• [BRIEF]:
Every line containing the word "document" is to be copied from the data below.
== Segment start ==
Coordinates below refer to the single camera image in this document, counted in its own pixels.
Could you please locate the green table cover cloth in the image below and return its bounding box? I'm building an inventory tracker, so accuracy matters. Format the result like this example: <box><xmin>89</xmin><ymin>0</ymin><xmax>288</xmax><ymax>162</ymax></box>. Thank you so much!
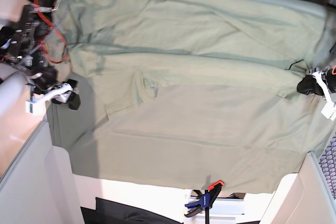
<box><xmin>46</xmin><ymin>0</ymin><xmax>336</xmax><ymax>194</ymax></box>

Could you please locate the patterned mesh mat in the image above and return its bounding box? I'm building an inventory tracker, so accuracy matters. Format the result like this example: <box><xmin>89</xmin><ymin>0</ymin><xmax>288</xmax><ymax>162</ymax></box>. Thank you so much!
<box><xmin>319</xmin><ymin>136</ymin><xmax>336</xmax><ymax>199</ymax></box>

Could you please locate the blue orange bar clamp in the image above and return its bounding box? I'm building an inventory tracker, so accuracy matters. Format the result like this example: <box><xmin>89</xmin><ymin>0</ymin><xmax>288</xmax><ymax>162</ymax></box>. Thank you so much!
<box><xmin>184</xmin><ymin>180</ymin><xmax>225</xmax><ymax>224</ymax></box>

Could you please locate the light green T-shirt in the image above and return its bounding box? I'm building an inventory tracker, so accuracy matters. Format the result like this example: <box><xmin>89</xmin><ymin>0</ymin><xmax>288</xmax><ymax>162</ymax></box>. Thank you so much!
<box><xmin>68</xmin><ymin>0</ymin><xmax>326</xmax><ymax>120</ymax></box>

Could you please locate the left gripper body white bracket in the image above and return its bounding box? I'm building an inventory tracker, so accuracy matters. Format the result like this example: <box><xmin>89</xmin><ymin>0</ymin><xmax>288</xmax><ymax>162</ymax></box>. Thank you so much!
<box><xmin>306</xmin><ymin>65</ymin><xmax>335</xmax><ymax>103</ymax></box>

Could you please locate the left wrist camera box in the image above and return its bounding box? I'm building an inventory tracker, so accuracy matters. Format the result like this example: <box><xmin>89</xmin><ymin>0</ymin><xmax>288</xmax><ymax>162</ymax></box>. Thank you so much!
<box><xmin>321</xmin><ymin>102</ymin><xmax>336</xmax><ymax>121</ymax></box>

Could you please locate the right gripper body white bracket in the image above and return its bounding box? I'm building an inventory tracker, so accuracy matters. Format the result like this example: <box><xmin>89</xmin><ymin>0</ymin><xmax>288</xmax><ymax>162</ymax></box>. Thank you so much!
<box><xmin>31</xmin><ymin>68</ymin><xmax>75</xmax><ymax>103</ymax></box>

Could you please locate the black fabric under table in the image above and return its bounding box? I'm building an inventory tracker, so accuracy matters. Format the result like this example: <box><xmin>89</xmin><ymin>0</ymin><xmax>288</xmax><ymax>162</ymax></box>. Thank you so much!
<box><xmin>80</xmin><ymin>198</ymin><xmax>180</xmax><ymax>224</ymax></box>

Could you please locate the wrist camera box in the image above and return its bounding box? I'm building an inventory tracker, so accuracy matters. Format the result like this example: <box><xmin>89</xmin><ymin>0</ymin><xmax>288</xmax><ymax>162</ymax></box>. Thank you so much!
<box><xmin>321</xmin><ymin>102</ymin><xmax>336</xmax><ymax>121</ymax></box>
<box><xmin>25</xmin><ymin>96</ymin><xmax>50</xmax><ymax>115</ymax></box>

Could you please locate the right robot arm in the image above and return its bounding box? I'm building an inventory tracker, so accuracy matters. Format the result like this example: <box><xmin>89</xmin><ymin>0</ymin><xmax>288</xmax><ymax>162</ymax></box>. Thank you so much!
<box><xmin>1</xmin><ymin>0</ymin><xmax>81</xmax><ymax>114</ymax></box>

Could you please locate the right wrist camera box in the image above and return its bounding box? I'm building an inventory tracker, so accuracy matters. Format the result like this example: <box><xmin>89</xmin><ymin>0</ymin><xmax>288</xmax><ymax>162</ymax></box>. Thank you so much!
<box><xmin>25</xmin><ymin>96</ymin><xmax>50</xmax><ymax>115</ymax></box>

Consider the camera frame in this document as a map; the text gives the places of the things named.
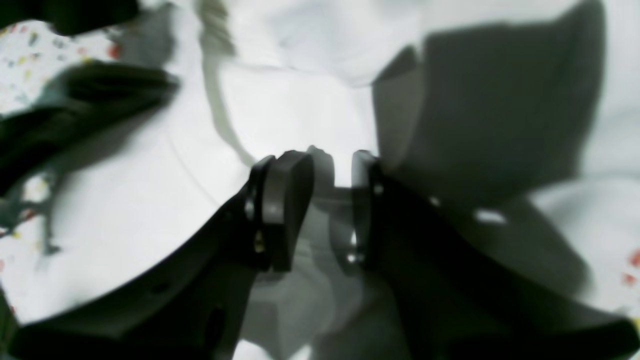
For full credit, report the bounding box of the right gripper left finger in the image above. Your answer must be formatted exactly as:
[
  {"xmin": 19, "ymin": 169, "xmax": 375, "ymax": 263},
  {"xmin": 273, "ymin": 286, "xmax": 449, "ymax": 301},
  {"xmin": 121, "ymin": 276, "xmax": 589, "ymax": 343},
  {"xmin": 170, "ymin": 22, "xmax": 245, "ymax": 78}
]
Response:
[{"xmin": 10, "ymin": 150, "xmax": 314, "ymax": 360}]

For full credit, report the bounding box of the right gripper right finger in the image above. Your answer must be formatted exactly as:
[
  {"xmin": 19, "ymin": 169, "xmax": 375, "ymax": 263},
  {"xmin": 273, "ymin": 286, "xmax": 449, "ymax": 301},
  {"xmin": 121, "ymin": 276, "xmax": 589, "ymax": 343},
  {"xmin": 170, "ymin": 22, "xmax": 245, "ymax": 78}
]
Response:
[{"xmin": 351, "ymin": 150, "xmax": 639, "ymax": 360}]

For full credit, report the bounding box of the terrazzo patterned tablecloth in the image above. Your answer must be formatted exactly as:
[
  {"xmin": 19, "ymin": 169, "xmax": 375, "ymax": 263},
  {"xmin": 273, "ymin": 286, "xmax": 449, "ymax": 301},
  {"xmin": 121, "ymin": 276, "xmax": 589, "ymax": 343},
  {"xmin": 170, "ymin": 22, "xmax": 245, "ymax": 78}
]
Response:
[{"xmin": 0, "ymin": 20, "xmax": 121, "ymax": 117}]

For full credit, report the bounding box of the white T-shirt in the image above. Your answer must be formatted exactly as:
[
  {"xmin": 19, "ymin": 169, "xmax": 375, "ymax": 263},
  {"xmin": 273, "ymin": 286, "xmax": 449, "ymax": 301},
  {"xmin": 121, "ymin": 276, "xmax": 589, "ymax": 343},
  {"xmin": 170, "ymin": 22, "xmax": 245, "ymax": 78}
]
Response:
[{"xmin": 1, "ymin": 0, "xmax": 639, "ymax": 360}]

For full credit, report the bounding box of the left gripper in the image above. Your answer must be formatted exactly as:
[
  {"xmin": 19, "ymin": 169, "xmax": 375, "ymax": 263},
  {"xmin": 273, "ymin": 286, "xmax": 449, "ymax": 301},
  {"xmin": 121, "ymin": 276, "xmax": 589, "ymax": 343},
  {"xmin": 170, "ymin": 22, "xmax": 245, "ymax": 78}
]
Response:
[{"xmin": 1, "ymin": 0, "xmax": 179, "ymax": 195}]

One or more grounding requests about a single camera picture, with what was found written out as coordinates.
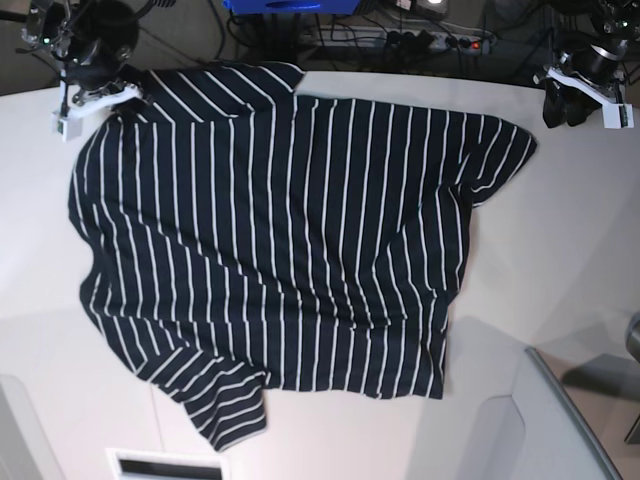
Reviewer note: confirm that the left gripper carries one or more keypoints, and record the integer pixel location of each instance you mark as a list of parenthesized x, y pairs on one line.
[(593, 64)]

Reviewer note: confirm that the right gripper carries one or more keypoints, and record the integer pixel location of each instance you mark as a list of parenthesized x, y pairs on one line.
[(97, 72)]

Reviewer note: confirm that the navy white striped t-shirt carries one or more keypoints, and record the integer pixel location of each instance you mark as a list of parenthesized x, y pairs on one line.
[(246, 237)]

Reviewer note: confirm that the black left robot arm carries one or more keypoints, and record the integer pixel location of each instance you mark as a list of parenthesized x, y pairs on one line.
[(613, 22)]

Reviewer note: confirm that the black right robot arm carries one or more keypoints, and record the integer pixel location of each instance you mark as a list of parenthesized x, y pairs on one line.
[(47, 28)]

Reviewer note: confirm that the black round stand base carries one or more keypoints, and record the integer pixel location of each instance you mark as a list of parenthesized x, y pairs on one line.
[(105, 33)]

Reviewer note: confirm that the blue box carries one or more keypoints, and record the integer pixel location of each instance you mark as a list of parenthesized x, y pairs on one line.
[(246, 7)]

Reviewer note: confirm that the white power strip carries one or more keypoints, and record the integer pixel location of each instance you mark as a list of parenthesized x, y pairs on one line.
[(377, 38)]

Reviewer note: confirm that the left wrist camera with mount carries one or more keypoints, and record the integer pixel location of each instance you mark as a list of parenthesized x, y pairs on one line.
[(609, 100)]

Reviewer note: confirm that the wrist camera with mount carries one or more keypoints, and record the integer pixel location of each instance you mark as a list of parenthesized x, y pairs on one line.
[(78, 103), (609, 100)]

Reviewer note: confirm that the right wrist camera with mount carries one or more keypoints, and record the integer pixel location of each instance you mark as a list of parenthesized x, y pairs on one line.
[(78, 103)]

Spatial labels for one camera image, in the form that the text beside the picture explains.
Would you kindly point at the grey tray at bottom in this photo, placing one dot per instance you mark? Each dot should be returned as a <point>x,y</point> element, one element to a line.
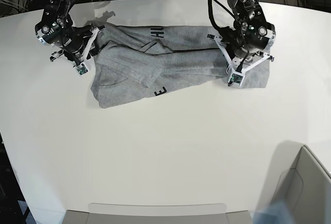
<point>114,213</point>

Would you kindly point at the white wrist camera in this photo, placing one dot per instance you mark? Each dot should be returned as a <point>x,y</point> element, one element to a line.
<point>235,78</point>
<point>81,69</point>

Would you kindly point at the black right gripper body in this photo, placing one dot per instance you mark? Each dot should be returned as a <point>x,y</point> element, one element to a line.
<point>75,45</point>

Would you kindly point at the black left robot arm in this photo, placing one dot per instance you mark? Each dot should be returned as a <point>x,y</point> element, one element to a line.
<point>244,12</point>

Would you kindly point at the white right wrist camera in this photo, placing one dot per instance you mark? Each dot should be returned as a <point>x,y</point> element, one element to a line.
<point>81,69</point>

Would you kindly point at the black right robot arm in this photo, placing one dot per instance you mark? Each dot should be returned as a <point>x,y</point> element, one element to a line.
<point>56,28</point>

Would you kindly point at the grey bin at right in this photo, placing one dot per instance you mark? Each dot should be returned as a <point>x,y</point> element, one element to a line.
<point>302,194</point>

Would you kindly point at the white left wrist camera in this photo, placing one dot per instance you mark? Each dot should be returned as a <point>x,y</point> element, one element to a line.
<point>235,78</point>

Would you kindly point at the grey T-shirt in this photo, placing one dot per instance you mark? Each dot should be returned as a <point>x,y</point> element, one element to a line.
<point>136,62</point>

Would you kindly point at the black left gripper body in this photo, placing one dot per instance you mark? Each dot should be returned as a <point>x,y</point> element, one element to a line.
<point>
== Segment end ==
• [SOLUTION FOR THIS EXERCISE]:
Coordinates below refer to the single camera image in this document, counted in its own pixels.
Consider the camera frame in this document as a map; the text gives the places of the things named.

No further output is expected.